Coroutine context to protect resource

Often I want to protect access to a resource by forcing coroutines to be executed in serial fashion like a FIFO queue. Kotlin allows me to do this with newSingleThreadContext(), for example:

class ProtectedResource {
  private val ctx = newSingleThreadContext("MyResource")

  suspend fun connect() = run(ctx) {
  }

  suspend fun disconnect() = run(ctx) {
  }
}

This works well if for example someone calls disconnect() directly after connect().

But am I actually reserving a whole thread here? What I really want to say is: Make sure these methods always run serially. Or: Make sure they are always scheduled on the same thread. I don’t care which thread. Often it could really be one of CommonPool. But it should stay the same thread in the end. Is there a way to do that? Should there be?

(For comparison, there is something called serial dispatch queues in Apple’s Foundation framework that allow me to do something this. I would schedule tasks on such a queue and this queue executes tasks on the same thread. I can have multiple such queues that in the end schedule on the same thread, though.)

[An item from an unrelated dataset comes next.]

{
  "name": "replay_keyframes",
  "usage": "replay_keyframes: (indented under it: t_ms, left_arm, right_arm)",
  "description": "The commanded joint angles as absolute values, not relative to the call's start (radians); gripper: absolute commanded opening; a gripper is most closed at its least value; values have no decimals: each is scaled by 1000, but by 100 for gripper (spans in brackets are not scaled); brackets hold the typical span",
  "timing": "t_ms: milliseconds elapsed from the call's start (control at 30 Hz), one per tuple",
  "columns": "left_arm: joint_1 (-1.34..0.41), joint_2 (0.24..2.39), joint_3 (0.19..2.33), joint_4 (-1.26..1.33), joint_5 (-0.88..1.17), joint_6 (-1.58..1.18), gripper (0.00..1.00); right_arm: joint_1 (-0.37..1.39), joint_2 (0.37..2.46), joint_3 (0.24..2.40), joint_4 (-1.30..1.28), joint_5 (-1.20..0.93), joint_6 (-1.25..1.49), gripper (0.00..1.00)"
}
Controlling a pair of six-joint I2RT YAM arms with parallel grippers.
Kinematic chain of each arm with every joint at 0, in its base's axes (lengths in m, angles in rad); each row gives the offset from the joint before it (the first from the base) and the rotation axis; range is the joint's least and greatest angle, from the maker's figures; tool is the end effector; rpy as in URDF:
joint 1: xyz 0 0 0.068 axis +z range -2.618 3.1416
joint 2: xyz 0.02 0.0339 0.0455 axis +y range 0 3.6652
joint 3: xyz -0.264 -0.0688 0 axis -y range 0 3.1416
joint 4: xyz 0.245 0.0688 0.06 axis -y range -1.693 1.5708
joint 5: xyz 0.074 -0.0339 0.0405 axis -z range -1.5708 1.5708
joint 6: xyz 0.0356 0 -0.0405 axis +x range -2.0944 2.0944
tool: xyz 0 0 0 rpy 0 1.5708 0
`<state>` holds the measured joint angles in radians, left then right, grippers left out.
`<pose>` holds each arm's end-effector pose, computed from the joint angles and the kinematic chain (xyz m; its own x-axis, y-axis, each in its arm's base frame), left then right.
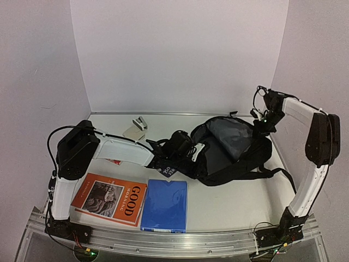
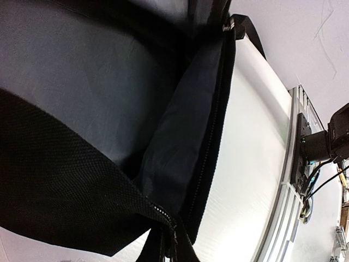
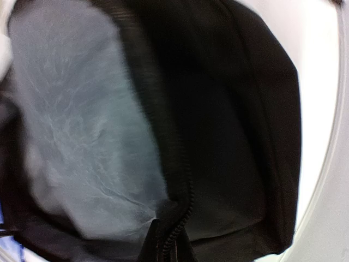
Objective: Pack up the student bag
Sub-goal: Unzip the student bag at the center of the board.
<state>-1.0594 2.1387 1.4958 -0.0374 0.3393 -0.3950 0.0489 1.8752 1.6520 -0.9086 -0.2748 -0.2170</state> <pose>0.2234 -0.4224 0.1695 -0.6493 0.4156 -0.6370 0.7574 0.4288 -0.4924 0.3964 0.0291 0.2716 -0.8480 -0.2490 -0.4679 -0.3531 0.9238 0.1484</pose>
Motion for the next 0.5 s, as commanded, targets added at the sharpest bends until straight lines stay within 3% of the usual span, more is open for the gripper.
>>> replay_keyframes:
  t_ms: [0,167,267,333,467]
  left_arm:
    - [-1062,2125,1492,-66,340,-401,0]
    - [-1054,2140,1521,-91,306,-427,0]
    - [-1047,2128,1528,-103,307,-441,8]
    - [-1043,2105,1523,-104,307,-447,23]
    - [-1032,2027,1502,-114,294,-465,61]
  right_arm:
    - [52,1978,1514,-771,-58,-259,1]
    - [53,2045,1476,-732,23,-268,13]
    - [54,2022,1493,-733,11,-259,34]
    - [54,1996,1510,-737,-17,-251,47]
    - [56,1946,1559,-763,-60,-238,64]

For your explanation I assume that you need to make sure that connect and disconnect are not executed concurrently, that is your requirement is that the implementations of connect and disconnect functions are invoked serially. You’ve correctly identified one way to achieve this – using confinement to a single-threaded context. There are other ways, namely using Mutex and using an actor. They are all contrasted and explained in the “Shared Mutable State and Concurrency” section of the guide: kotlinx.coroutines/coroutines-guide.md at master · Kotlin/kotlinx.coroutines · GitHub

Yes, I want the functions to be invoked serially. My question was: Can I do this without reserving a thread? Is that what happens when I use a single-threaded context?

Actors would be a great solution but then I have to translate my method calls into serialized messages. Compared to the example above I’d end up writing quite a bit more.

Yes. You can do it. Reserving a thread is just one possible solution. I really suggest to read the document I’ve linked to. You’ve missed the solution with Mutex that also solves the same problem without reserving a thread and without converting method calls to messages.

Sorry, if I sound too much like I didn’t read the document. I did read it several times and probably my brain unfairly rejects any solution with a mutex automatically :slight_smile: Thanks for your time. And for the coroutines.

There is nothing inherently wrong with Mutex, because it specifically and explicitly designed to serialize execution of code block just when you need it.